Given data:
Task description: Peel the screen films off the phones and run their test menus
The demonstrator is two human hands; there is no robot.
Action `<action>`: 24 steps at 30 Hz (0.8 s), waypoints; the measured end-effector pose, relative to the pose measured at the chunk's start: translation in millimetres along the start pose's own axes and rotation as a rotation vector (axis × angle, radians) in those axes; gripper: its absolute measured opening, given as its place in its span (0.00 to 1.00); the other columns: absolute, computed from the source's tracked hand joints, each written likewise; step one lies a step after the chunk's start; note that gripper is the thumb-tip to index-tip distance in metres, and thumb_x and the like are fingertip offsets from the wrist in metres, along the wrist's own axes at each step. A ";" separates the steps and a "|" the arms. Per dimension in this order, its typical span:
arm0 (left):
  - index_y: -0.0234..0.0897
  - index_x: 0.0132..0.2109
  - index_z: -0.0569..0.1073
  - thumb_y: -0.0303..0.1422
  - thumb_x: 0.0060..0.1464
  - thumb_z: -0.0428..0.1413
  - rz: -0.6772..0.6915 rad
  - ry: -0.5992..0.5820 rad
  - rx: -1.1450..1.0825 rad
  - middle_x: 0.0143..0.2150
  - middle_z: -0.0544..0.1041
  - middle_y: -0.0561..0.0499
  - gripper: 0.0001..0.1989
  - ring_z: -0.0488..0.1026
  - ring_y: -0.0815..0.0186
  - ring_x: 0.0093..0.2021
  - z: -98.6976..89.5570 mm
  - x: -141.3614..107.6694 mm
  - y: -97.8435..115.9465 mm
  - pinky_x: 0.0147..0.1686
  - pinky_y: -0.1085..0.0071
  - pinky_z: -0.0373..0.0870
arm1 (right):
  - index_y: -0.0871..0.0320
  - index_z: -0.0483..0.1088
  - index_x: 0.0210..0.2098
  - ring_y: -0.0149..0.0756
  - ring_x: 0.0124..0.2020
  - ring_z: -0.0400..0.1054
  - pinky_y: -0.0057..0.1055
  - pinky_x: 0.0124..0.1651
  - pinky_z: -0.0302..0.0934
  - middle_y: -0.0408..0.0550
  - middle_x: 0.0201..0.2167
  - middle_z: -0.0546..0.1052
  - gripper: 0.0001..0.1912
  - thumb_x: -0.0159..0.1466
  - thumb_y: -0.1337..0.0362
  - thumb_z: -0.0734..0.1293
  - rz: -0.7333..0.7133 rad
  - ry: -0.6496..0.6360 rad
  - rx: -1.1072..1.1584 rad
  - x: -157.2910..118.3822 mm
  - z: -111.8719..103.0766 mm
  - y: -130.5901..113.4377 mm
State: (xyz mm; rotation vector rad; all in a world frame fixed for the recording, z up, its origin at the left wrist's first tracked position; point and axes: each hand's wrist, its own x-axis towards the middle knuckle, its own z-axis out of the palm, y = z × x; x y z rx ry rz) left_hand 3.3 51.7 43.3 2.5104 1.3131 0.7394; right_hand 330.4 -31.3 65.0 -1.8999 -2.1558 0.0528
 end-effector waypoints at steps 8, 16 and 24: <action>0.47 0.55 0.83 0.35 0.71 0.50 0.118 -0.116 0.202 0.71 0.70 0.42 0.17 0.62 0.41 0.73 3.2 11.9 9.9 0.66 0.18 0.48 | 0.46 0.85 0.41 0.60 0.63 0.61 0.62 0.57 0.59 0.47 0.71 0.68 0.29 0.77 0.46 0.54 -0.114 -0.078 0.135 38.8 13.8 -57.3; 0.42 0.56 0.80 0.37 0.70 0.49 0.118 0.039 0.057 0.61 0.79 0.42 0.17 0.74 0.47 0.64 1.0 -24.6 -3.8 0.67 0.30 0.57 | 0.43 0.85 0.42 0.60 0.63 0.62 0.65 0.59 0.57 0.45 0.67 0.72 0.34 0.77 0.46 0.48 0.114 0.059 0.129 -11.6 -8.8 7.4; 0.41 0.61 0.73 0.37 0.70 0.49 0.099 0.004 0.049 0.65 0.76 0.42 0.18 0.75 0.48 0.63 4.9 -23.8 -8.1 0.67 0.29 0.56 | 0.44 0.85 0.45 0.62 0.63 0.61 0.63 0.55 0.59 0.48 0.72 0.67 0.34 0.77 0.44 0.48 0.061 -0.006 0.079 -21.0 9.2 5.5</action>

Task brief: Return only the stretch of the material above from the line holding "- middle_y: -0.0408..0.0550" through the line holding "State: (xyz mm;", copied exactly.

Problem solution:
  - middle_y: -0.0408..0.0550
  - middle_x: 0.0201..0.2167
  - middle_z: -0.0546..0.1052
  - gripper: 0.0001..0.1912
  - thumb_x: -0.0159..0.1466
  - thumb_y: -0.1337..0.0362
  - thumb_z: -0.0734..0.1293
  - rz: -0.7333..0.7133 rad
  - ry: -0.6496..0.6360 rad
  - rx: -1.1072..1.1584 rad
  - x: -157.2910..118.3822 mm
  - z: -111.8719..103.0766 mm
  - y: -130.5901..113.4377 mm
State: (xyz mm; rotation vector rad; all in a world frame fixed for the recording, z up, its origin at the left wrist's first tracked position; point and axes: each hand's wrist, its own x-axis towards the middle knuckle, its own z-axis out of the palm, y = z × x; x y z rx ry rz) left_hand 3.3 51.7 43.3 2.5104 1.3131 0.7394; right_hand 330.4 -31.3 65.0 -1.8999 -2.1558 0.0528

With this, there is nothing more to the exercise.